**What you need to do:**
Could you repeat the listing below exactly while leaving its pictures behind?

**Data under study:**
^^^^^^^^

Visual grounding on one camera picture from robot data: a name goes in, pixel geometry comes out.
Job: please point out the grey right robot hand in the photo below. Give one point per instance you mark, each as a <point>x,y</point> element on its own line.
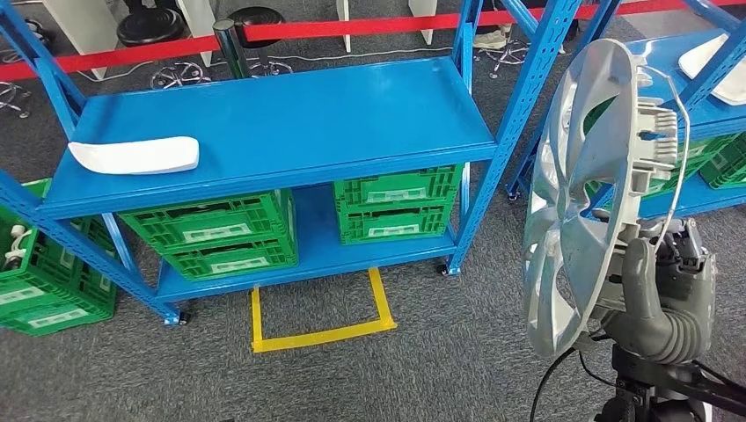
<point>638,291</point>

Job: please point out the silver wheel hubcap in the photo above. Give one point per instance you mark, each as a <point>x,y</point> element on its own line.
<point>606,145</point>

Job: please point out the blue metal shelf unit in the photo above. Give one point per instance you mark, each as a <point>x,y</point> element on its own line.
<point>661,58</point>
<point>291,116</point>

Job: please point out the white plastic cover part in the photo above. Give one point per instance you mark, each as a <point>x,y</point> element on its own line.
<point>134,156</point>
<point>699,58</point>

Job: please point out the small white plastic part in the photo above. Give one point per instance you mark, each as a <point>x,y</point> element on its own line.
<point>17,244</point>

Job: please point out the chrome stool base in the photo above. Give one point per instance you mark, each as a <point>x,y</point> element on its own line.
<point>506,55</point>
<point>9,96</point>

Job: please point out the person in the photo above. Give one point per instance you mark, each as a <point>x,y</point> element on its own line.
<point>489,39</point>

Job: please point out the yellow floor tape square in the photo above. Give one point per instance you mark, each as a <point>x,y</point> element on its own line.
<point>320,338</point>

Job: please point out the white desk side panel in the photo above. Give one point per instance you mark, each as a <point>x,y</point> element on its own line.
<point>76,29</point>
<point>198,23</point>
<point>345,43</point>
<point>424,38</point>

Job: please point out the black round stool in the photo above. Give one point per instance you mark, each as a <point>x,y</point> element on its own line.
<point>148,26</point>
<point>256,14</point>

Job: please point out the red barrier belt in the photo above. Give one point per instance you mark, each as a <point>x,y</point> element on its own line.
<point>116,58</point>

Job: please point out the black stanchion post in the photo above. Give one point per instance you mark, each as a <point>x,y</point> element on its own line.
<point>230,52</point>

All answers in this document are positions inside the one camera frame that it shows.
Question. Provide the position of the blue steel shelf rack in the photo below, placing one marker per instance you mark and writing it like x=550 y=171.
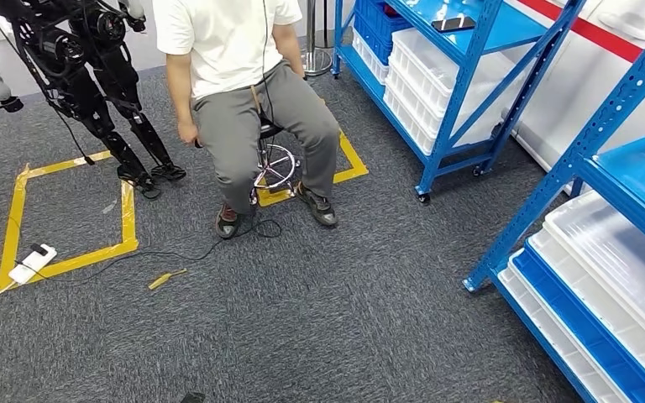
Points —
x=589 y=150
x=445 y=128

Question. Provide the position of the chrome swivel stool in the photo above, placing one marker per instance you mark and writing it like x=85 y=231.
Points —
x=275 y=167

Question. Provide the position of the white plastic bin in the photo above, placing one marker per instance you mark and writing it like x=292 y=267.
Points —
x=422 y=61
x=406 y=117
x=612 y=261
x=370 y=58
x=545 y=333

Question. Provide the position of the person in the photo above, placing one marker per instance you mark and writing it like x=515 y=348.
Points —
x=233 y=111

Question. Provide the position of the yellow tape scrap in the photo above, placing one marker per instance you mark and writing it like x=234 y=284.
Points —
x=161 y=280

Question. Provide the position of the black smartphone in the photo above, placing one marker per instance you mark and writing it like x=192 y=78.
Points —
x=453 y=23

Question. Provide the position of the standing humanoid robot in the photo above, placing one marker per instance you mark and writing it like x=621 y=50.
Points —
x=89 y=83

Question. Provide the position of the white power strip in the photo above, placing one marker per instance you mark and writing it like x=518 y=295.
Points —
x=33 y=264

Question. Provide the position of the yellow floor tape square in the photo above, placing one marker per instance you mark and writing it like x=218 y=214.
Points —
x=13 y=222

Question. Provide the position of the chrome stanchion post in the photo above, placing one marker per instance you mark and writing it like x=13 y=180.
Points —
x=314 y=55

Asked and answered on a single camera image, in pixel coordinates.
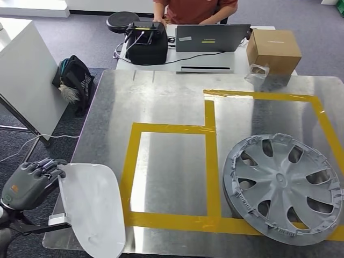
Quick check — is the person's right hand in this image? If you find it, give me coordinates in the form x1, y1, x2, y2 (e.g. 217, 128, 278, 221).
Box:
153, 14, 168, 29

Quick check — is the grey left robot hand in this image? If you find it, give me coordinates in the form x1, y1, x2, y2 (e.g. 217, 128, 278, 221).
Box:
0, 158, 68, 211

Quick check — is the white plastic panel part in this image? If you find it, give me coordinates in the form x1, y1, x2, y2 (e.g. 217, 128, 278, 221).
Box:
57, 162, 127, 258

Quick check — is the steel workbench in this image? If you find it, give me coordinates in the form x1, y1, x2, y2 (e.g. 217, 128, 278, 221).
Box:
41, 68, 344, 258

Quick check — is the black router with antennas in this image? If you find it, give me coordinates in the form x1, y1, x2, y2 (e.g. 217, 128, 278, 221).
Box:
124, 20, 165, 46

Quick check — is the black carrying case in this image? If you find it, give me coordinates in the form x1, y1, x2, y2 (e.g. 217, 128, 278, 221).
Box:
124, 21, 169, 66

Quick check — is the person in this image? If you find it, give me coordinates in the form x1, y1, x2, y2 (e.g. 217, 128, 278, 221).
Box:
152, 0, 239, 26

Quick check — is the black round stool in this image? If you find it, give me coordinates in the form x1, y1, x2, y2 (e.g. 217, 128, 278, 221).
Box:
106, 11, 141, 35

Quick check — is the grey laptop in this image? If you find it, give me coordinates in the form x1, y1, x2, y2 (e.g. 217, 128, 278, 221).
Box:
174, 23, 252, 53

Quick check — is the white flat box with slot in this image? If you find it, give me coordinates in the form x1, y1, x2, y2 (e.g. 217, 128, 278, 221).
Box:
175, 51, 235, 74

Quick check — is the white furry bag pendant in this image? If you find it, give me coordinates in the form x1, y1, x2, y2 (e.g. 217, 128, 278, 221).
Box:
57, 83, 81, 105

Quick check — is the white back table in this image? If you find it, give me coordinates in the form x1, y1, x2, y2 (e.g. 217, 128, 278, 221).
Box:
115, 23, 298, 76

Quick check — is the white desk with steel legs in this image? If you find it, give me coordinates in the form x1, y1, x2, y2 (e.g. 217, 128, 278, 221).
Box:
0, 18, 71, 163

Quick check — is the black bag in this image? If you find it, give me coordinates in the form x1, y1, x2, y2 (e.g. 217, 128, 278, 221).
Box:
51, 54, 96, 117

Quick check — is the small yellow tabletop tape square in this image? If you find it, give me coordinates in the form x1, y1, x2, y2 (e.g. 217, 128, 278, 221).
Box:
119, 99, 223, 230

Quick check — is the clear plastic wrapper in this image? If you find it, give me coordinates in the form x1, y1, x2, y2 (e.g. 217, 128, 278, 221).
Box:
244, 63, 271, 85

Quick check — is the brown cardboard box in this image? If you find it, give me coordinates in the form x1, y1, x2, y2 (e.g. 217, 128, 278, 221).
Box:
246, 28, 303, 76

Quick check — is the grey plastic wheel hubcap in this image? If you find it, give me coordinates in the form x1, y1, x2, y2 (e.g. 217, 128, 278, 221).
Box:
222, 133, 344, 247

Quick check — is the large yellow tabletop tape square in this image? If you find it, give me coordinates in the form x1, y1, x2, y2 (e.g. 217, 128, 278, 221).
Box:
203, 88, 344, 243

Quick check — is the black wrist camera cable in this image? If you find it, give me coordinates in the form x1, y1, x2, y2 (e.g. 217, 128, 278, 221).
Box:
0, 208, 30, 258

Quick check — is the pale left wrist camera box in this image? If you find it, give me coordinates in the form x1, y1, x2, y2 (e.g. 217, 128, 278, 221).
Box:
48, 212, 72, 227

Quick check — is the white floor cable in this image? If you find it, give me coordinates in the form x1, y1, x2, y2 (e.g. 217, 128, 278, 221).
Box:
0, 132, 80, 163

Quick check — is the black tabletop cable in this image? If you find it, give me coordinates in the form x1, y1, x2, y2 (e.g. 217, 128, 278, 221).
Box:
118, 51, 226, 67

^^^^^^^^

**Response to the exercise:**
Visual grounding on one camera picture from robot data: a name goes in, pixel geometry comes out.
Job: please point out the grey right robot hand in the photo below. Give one point per instance you mark, each as a <point>x,y</point> element on its own line.
<point>638,291</point>

Job: please point out the silver wheel hubcap in the photo above. Give one point per instance you mark, each as a <point>x,y</point> element on its own line.
<point>606,145</point>

Job: please point out the blue metal shelf unit in the photo above. Give one point per instance you mark, each as a <point>x,y</point> element on its own line.
<point>661,58</point>
<point>291,116</point>

Job: please point out the white plastic cover part in the photo above. Give one point per instance you mark, each as a <point>x,y</point> element on its own line.
<point>134,156</point>
<point>699,58</point>

Job: please point out the small white plastic part in the photo above. Give one point per instance you mark, each as a <point>x,y</point> element on its own line.
<point>17,244</point>

Job: please point out the chrome stool base in the photo above. Give one point per instance you mark, each as a <point>x,y</point> element on its own line.
<point>506,55</point>
<point>9,96</point>

Job: please point out the person in the photo above. Give one point per instance you mark, each as a <point>x,y</point> element on its own line.
<point>489,39</point>

Job: please point out the yellow floor tape square in the photo above. Give one point per instance you mark, each as a <point>x,y</point> element on its own line.
<point>320,338</point>

Job: please point out the white desk side panel in the photo above. Give one point per instance you mark, each as a <point>x,y</point> element on its own line.
<point>76,29</point>
<point>198,23</point>
<point>345,43</point>
<point>424,38</point>

Job: please point out the black round stool in the photo above. Give one point per instance you mark, each as a <point>x,y</point> element on its own line.
<point>148,26</point>
<point>256,14</point>

Job: please point out the red barrier belt in the photo above. Give one point per instance you mark, each as a <point>x,y</point> element on its own line.
<point>116,58</point>

Job: please point out the black stanchion post in the photo above. Give one point per instance you mark, each as a <point>x,y</point> element on its own line.
<point>230,52</point>

All answers in this document are positions inside the one camera frame that it shows.
Question. Provide the position of the blue steel shelf rack in the photo below, placing one marker per instance you mark and writing it like x=550 y=171.
Points —
x=589 y=150
x=445 y=128

Question. Provide the position of the chrome swivel stool in the photo above, placing one marker per instance you mark and writing it like x=85 y=231.
Points —
x=275 y=167

Question. Provide the position of the white plastic bin in the photo above, placing one marker per instance you mark and writing it like x=292 y=267.
Points —
x=422 y=61
x=406 y=117
x=612 y=261
x=370 y=58
x=545 y=333

Question. Provide the position of the person in the photo above, placing one marker per instance you mark and writing it like x=515 y=348.
Points —
x=233 y=111

Question. Provide the position of the yellow tape scrap in the photo above, placing one marker per instance you mark and writing it like x=234 y=284.
Points —
x=161 y=280

Question. Provide the position of the black smartphone in the photo above, placing one marker per instance you mark and writing it like x=192 y=78.
Points —
x=453 y=23

Question. Provide the position of the standing humanoid robot in the photo above, placing one marker per instance you mark and writing it like x=621 y=50.
Points —
x=89 y=83

Question. Provide the position of the white power strip in the photo above, placing one marker per instance you mark and writing it like x=518 y=295.
Points —
x=33 y=264

Question. Provide the position of the yellow floor tape square in the photo above, placing one marker per instance you mark and writing it like x=218 y=214.
Points —
x=13 y=222

Question. Provide the position of the chrome stanchion post in the photo above, placing one marker per instance you mark and writing it like x=13 y=180.
Points —
x=314 y=55

Asked and answered on a single camera image, in pixel coordinates.
Quick check — is the person's right hand in this image? If you find it, give me coordinates in the form x1, y1, x2, y2 (e.g. 217, 128, 278, 221).
Box:
153, 14, 168, 29

Quick check — is the grey left robot hand in this image? If you find it, give me coordinates in the form x1, y1, x2, y2 (e.g. 217, 128, 278, 221).
Box:
0, 158, 68, 211

Quick check — is the white plastic panel part in this image? If you find it, give me coordinates in the form x1, y1, x2, y2 (e.g. 217, 128, 278, 221).
Box:
57, 162, 127, 258

Quick check — is the steel workbench in this image? If you find it, give me coordinates in the form x1, y1, x2, y2 (e.g. 217, 128, 278, 221).
Box:
41, 68, 344, 258

Quick check — is the black router with antennas in this image? If you find it, give me coordinates in the form x1, y1, x2, y2 (e.g. 217, 128, 278, 221).
Box:
124, 20, 165, 46

Quick check — is the black carrying case in this image? If you find it, give me coordinates in the form x1, y1, x2, y2 (e.g. 217, 128, 278, 221).
Box:
124, 21, 169, 66

Quick check — is the person in this image? If you find it, give me coordinates in the form x1, y1, x2, y2 (e.g. 217, 128, 278, 221).
Box:
152, 0, 239, 26

Quick check — is the black round stool in this image? If you find it, give me coordinates in the form x1, y1, x2, y2 (e.g. 217, 128, 278, 221).
Box:
106, 11, 141, 35

Quick check — is the grey laptop in this image? If you find it, give me coordinates in the form x1, y1, x2, y2 (e.g. 217, 128, 278, 221).
Box:
174, 23, 252, 53

Quick check — is the white flat box with slot in this image? If you find it, give me coordinates in the form x1, y1, x2, y2 (e.g. 217, 128, 278, 221).
Box:
175, 51, 235, 74

Quick check — is the white furry bag pendant in this image? If you find it, give me coordinates in the form x1, y1, x2, y2 (e.g. 217, 128, 278, 221).
Box:
57, 83, 81, 105

Quick check — is the white back table in this image? If you find it, give me coordinates in the form x1, y1, x2, y2 (e.g. 217, 128, 278, 221).
Box:
115, 23, 298, 76

Quick check — is the white desk with steel legs in this image? If you find it, give me coordinates in the form x1, y1, x2, y2 (e.g. 217, 128, 278, 221).
Box:
0, 18, 71, 163

Quick check — is the black bag in this image? If you find it, give me coordinates in the form x1, y1, x2, y2 (e.g. 217, 128, 278, 221).
Box:
51, 54, 96, 117

Quick check — is the small yellow tabletop tape square in this image? If you find it, give me coordinates in the form x1, y1, x2, y2 (e.g. 217, 128, 278, 221).
Box:
119, 99, 223, 230

Quick check — is the clear plastic wrapper in this image? If you find it, give me coordinates in the form x1, y1, x2, y2 (e.g. 217, 128, 278, 221).
Box:
244, 63, 271, 85

Quick check — is the brown cardboard box in this image? If you find it, give me coordinates in the form x1, y1, x2, y2 (e.g. 217, 128, 278, 221).
Box:
246, 28, 303, 76

Quick check — is the grey plastic wheel hubcap in this image? If you find it, give me coordinates in the form x1, y1, x2, y2 (e.g. 217, 128, 278, 221).
Box:
222, 133, 344, 247

Quick check — is the large yellow tabletop tape square in this image? If you find it, give me coordinates in the form x1, y1, x2, y2 (e.g. 217, 128, 278, 221).
Box:
203, 88, 344, 243

Quick check — is the black wrist camera cable in this image? If you find it, give me coordinates in the form x1, y1, x2, y2 (e.g. 217, 128, 278, 221).
Box:
0, 208, 30, 258

Quick check — is the pale left wrist camera box in this image? If you find it, give me coordinates in the form x1, y1, x2, y2 (e.g. 217, 128, 278, 221).
Box:
48, 212, 72, 227

Quick check — is the white floor cable in this image? If you find it, give me coordinates in the form x1, y1, x2, y2 (e.g. 217, 128, 278, 221).
Box:
0, 132, 80, 163

Quick check — is the black tabletop cable in this image? If you find it, give me coordinates in the form x1, y1, x2, y2 (e.g. 217, 128, 278, 221).
Box:
118, 51, 226, 67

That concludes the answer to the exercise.